[ExI] taxonomy for fermi paradox fans:
protokol2020 at gmail.com
Mon Feb 2 07:37:57 UTC 2015
> We are the first and very likely only ones.
It goes for at least our galaxy. But more likely, for the best part of the
observable Universe. For our light cone, as some like to put it.
Well, this is quite a surprise for almost everybody, brought up as an
interstellar multiculturalist StarTrek style.
But humans mixing with Vulcans, Klingons is as stupid, as the Prime
directive they obeyed.
Except for a few good ideas, ST is crappy place to learn from.
On Mon, Feb 2, 2015 at 5:43 AM, Giovanni Santostasi <gsantostasi at gmail.com>
> We already have period of unconsciousness: sleep. It is not idle time.
> If there is a process that is not interesting to attend, like a long
> interstellar trip going to sleep is a possible solution as you noted. One
> could even update the mind software while doing that. Plus downloading
> information directly to the brain would not be unfeasible for an advanced
> civilization, so the problem of adapting to the future is not a problem at
> all (by the way there are Australian aborigine that got adapted quickly to
> modern life (differential of thousand of years from their previous
> condition) maybe with some social problem but their head didn't explode.
> Even most of an ET society maybe be lost in a VR world nothing stops them
> from launching self replicating probes that as noted by others would cost
> almost nothing for an advanced civilization. Even a bored ET kid could do
> As I said there is only one reasonable solution to the Fermi's paradox. We
> are the first and very likely only ones.
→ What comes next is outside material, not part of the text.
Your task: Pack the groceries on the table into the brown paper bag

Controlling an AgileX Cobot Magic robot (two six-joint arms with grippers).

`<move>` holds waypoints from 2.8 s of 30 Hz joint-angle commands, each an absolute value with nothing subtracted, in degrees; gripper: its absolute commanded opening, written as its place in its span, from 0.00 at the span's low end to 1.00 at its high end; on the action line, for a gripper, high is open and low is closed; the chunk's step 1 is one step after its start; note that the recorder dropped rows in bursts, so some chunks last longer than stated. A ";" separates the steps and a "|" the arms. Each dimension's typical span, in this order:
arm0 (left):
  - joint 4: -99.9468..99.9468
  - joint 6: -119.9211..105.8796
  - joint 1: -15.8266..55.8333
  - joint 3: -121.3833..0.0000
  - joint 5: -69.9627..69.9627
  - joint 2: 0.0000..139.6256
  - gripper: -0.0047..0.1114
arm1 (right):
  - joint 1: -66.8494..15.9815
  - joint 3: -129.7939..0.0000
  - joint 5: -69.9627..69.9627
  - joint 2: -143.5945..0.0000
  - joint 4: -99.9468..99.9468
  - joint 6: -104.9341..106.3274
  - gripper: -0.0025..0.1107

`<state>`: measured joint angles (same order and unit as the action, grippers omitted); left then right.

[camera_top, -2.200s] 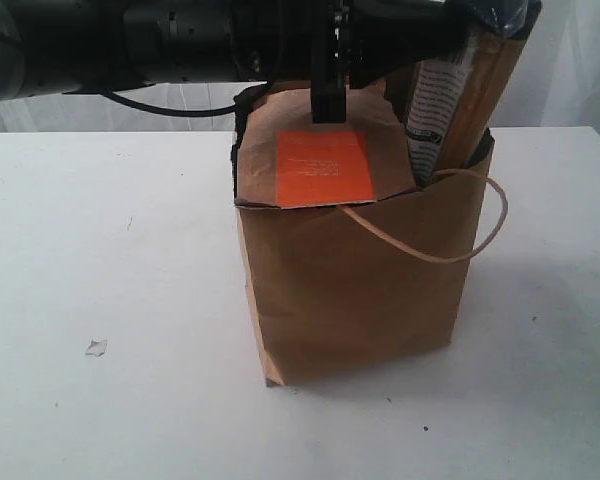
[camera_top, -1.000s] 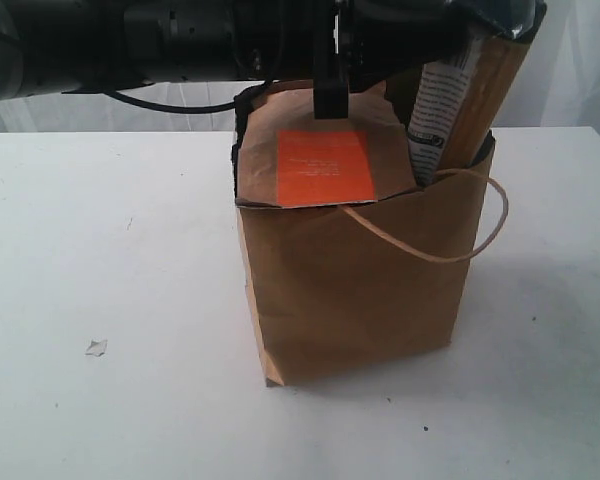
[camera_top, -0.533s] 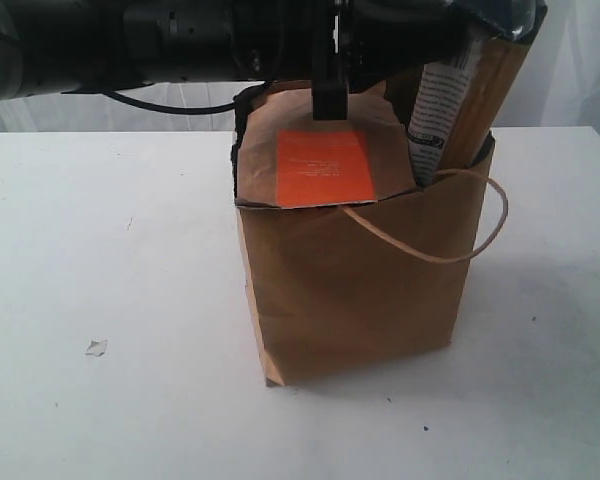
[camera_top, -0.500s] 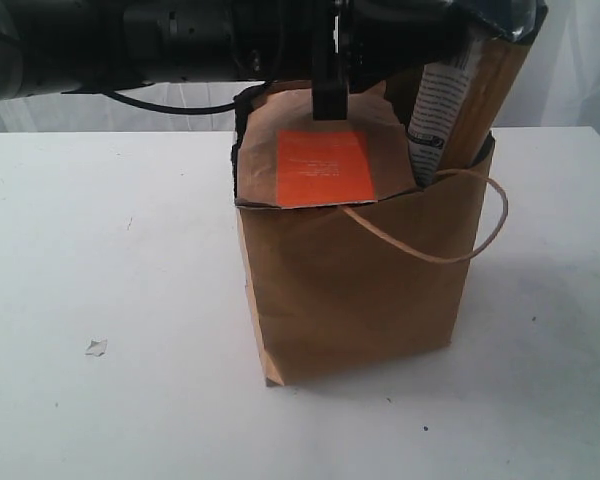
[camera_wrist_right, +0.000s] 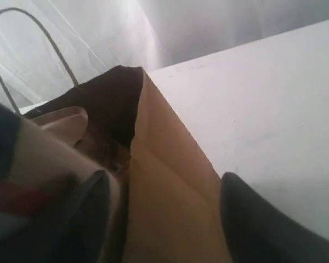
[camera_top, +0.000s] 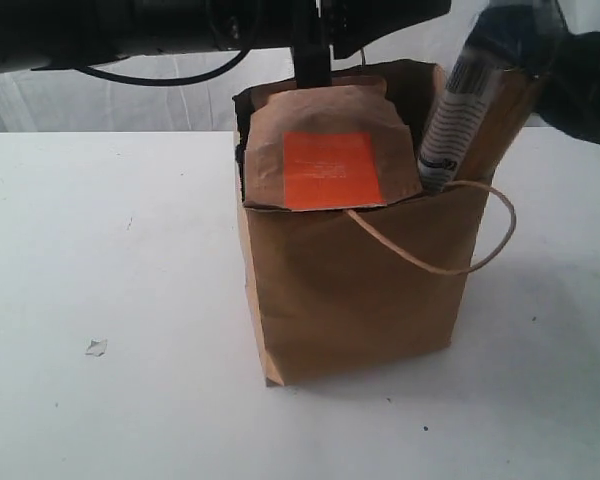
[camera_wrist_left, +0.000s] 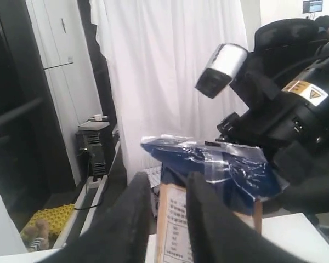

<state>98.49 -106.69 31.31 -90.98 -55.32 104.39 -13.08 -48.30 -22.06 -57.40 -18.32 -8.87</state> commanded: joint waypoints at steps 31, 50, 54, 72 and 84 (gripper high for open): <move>99.95 -104.90 30.27 -90.78 -58.30 103.61 0.29 | -13.12 -56.27 -33.91 -69.86 -33.57 15.56 0.47; 77.13 -84.15 22.66 -90.41 -53.77 81.32 0.29 | -13.12 -56.27 -32.26 -71.49 -24.58 15.27 0.04; 77.13 -84.15 22.44 -88.66 -52.14 79.24 0.29 | -13.12 -56.71 -33.21 -71.47 -25.48 15.47 0.05; 78.29 -84.15 22.44 -85.67 -51.61 78.29 0.29 | -13.12 -59.60 -34.76 -67.41 -24.73 15.23 0.46; 78.91 -84.15 22.44 -85.67 -50.71 78.29 0.29 | -13.12 -61.32 -33.54 -66.99 -20.47 11.56 0.46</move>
> On Sun, Feb 1, 2015 at 1:51 PM, BillK <pharos at gmail.com> wrote:
>> On 1 February 2015 at 18:37, John Clark wrote:
>> > ET doesn't need to travel to the stars, ET just needs to send one Von
>> > Neumann probe to one star, and then almost instantly from a cosmic
>> > perspective (less than 50 million years, perhaps much less) the entire
>> > Galaxy would be unrecognizable. And it's not as if this would take some
>> > commitment on the part of ET's civilization, in fact even a individual
>> > easily do it. If Von Neumann probes are possible at all, and I can't
>> > why they wouldn't be, then they're going to be dirt cheap, you buying a
>> > of peanuts would be a greater drag on your financial resources.
>> > I am having difficulty grasping the argument that the reason we can't
>> > any changes that ET made to the universe with even our biggest
>> telescopes is
>> > because ET can make changes a million times faster than we can.
>> It is because ET *thinks* a million times faster than us. But chemical
>> reactions still take the same time. If it takes a subjective 10,000
>> years to do one spot-weld, then you are not going to do many. In
>> theory, robots could do the job, but building the robots takes too
>> long (subjective time). That's why ET probably retreats into virtual
>> reality that reacts at the same speed as their thinking.
>> Humans are finding the same thing already. It is far easier (and
>> safer) to make a virtual reality SF world than actually build physical
>> stuff to go to Mars. (World of Warcraft?).
>> As for voluntarily slowing down their processing, I think that is a
>> rather obvious non-idea. It would be like voluntarily 'dying' for
>> thousands of years. Humans could almost do that already. We can't stop
>> ageing yet, but you could travel into the future as soon a workable
>> hibernation technique is developed. (NASA are already looking at this
>> for Mars trips). But would there be many takers for this trip into the
>> future? A human from only 100 years ago would face considerable
>> problems re-educating themselves to the modern environment. They would
>> probably need a 'carer' to look after them while they tried to adjust.
>> As for thousands of years - forget it. You would never adjust.